Problem requirements => Lift out each line of the data that holds "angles".

START Input data

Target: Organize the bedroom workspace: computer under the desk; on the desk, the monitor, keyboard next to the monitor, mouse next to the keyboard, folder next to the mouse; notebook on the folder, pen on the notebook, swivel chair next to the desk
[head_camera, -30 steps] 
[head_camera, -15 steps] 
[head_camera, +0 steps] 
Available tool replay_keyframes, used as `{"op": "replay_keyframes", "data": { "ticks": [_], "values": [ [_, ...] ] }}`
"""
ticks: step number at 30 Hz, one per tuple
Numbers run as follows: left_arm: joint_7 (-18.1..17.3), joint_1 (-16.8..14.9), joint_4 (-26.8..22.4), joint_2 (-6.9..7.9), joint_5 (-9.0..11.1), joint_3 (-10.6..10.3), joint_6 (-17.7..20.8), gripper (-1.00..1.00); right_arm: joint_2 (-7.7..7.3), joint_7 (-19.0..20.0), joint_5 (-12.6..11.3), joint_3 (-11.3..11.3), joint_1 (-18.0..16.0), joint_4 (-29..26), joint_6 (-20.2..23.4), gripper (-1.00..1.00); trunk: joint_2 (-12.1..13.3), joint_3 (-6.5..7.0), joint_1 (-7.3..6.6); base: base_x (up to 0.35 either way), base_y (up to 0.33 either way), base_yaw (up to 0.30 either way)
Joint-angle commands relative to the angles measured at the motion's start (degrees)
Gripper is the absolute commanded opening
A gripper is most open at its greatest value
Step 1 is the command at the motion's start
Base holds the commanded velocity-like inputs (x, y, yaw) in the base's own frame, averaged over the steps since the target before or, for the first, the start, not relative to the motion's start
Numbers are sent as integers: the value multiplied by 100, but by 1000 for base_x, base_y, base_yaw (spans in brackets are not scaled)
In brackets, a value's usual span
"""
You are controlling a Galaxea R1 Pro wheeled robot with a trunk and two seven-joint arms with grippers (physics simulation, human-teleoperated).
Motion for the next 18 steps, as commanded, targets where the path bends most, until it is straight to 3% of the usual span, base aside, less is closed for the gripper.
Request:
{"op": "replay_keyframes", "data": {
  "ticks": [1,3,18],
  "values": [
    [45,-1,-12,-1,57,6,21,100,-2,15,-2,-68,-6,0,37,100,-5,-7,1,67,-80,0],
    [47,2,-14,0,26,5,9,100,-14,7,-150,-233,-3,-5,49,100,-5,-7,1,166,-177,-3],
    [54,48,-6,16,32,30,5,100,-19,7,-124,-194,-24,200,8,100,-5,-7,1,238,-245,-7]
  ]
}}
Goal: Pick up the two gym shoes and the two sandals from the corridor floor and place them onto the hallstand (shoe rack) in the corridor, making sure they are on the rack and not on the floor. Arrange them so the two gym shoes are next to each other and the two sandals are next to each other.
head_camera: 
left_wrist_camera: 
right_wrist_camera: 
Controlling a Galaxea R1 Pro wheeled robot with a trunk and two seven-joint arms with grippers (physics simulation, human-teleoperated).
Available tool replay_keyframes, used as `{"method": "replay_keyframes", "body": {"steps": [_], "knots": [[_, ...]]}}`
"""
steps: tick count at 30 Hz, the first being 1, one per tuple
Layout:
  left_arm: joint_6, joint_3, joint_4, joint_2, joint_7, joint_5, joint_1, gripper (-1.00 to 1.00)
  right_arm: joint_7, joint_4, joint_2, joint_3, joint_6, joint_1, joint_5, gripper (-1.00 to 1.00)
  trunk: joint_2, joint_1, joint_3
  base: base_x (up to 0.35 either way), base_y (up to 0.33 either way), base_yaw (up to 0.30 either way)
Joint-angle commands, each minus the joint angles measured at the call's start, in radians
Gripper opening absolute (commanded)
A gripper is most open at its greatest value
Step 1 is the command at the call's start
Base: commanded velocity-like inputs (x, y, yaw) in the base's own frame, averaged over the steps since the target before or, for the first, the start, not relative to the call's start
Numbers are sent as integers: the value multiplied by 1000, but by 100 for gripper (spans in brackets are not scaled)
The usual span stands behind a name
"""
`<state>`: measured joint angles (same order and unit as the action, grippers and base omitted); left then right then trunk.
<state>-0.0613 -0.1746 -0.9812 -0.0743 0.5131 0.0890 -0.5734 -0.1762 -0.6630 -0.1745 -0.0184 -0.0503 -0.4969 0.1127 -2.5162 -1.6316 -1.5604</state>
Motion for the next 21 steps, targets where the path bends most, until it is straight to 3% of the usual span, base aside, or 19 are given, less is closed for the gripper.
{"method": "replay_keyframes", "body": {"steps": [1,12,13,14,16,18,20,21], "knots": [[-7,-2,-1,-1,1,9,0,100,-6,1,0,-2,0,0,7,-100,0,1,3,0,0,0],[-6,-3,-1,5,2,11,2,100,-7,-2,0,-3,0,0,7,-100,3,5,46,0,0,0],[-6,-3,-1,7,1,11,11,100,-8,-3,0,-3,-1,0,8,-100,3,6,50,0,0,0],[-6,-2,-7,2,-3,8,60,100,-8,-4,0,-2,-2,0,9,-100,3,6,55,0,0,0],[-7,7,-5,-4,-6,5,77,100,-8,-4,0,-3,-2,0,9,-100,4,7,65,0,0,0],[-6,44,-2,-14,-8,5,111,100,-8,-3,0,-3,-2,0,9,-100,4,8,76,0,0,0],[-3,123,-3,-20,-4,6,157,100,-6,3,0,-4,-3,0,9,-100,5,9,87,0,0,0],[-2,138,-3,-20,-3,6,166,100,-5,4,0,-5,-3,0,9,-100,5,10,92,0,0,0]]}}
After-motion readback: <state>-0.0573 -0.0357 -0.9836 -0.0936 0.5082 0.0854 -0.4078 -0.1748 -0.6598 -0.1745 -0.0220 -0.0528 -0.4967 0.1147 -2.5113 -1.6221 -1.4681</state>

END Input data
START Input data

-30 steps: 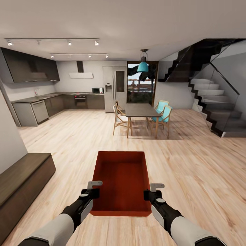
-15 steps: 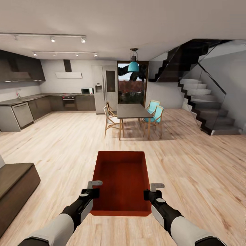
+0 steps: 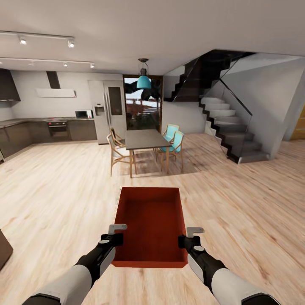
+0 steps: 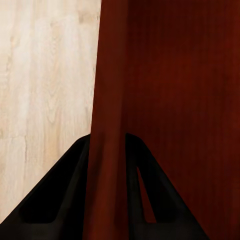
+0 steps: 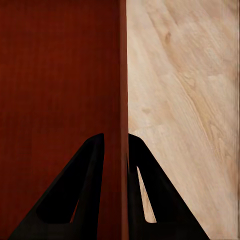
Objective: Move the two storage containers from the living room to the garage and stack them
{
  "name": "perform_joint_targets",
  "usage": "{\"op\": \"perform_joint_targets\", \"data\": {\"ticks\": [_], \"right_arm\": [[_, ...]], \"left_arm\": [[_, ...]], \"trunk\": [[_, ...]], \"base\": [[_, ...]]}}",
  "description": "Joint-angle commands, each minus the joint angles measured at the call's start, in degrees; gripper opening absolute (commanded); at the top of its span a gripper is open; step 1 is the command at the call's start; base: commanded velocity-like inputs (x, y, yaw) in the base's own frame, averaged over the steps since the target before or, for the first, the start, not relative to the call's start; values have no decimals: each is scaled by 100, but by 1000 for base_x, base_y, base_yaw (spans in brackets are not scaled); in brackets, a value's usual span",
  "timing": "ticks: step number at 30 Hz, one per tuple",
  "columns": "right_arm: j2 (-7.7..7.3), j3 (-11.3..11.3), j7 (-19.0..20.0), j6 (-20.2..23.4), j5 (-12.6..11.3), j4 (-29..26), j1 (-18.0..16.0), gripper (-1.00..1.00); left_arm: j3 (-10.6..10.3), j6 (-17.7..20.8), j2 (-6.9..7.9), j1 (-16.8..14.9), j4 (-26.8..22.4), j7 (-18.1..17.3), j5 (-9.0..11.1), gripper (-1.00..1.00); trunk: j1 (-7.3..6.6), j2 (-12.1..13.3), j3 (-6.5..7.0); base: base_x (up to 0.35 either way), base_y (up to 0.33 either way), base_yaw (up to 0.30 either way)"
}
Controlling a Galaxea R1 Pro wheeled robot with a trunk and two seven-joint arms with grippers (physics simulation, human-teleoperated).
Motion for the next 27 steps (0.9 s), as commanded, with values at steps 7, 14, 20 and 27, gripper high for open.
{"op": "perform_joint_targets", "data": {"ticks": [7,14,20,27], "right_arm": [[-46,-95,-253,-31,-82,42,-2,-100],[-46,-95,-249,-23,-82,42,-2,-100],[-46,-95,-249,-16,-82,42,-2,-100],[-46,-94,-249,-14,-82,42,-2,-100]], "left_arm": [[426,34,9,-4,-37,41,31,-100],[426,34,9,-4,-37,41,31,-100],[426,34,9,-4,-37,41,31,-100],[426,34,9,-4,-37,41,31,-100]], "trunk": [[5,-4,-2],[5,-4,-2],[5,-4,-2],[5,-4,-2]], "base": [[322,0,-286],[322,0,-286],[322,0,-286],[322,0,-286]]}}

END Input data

Solution below =>
Joint-angle commands relative to the angles measured at the motion's start (degrees)
Joint-angle commands, each minus the joint angles measured at the call's start, in radians
`<state>`: measured joint angles (same order and unit as the action, grippers and base omitted); left then right then trunk.
  "description": "Joint-angle commands, each minus the joint angles measured at the call's start, in degrees; gripper opening absolute (commanded); at the top of its span a gripper is open; step 1 is the command at the call's start; base: commanded velocity-like inputs (x, y, yaw) in the base's own frame, averaged over the steps since the target before or, for the first, the start, not relative to the call's start; values have no decimals: each is scaled by 100, but by 1000 for base_x, base_y, base_yaw (spans in brackets are not scaled); in brackets, a value's usual span",

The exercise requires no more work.